> _Task statement_
In the listing below, find every line containing "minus" and copy it out.
################
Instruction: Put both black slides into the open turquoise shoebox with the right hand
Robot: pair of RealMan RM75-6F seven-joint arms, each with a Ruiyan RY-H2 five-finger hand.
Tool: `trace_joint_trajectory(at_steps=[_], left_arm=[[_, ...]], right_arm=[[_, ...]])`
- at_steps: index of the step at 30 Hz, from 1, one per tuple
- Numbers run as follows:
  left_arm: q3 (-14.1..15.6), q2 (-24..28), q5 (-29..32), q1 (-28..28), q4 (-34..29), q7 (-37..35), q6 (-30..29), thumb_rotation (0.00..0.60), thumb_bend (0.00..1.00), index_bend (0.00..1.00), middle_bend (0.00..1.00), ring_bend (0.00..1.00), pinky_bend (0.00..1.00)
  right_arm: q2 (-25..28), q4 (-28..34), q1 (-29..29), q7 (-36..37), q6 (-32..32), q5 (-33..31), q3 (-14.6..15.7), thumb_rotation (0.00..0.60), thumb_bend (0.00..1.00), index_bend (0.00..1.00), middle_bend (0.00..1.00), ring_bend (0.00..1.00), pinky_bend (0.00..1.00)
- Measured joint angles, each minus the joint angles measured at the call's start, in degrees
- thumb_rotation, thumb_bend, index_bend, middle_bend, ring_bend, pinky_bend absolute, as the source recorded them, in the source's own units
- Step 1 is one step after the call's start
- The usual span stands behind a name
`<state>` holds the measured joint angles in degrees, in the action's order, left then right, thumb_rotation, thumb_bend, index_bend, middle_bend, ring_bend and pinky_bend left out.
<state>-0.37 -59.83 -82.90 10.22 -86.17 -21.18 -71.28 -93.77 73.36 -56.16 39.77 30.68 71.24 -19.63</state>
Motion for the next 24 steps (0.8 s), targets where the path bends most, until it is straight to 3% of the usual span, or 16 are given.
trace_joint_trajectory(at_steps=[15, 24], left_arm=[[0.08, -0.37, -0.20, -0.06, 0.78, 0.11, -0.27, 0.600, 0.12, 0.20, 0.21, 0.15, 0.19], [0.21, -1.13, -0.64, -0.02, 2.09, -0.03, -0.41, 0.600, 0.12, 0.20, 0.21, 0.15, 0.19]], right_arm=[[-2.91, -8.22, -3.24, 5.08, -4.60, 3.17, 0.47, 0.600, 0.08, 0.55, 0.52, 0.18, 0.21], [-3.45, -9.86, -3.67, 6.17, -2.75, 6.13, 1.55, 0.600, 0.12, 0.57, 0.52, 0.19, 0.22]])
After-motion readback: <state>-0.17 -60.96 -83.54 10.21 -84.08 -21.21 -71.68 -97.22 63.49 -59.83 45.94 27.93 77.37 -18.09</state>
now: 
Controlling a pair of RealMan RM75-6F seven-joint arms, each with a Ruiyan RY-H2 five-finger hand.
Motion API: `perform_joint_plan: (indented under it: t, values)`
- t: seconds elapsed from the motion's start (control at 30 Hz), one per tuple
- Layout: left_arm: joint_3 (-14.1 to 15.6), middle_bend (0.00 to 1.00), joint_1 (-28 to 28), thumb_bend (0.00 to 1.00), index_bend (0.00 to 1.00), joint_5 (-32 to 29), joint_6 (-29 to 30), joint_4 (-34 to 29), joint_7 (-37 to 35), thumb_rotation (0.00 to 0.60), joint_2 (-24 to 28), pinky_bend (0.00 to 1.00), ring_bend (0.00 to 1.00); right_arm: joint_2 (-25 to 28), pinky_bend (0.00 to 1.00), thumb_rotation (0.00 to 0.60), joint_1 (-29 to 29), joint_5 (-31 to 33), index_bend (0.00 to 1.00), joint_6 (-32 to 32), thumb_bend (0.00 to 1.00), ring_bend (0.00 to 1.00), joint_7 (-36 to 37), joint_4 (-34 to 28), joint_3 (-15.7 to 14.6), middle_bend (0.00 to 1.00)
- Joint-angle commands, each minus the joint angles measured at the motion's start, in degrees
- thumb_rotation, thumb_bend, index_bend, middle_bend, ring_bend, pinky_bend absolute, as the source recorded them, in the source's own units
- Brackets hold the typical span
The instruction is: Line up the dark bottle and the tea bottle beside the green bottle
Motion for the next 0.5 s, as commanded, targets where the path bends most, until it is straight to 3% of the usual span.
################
> _Final answer_
- Measured joint angles, each minus the joint angles measured at the call's start, in degrees
- Joint-angle commands, each minus the joint angles measured at the motion's start, in degrees

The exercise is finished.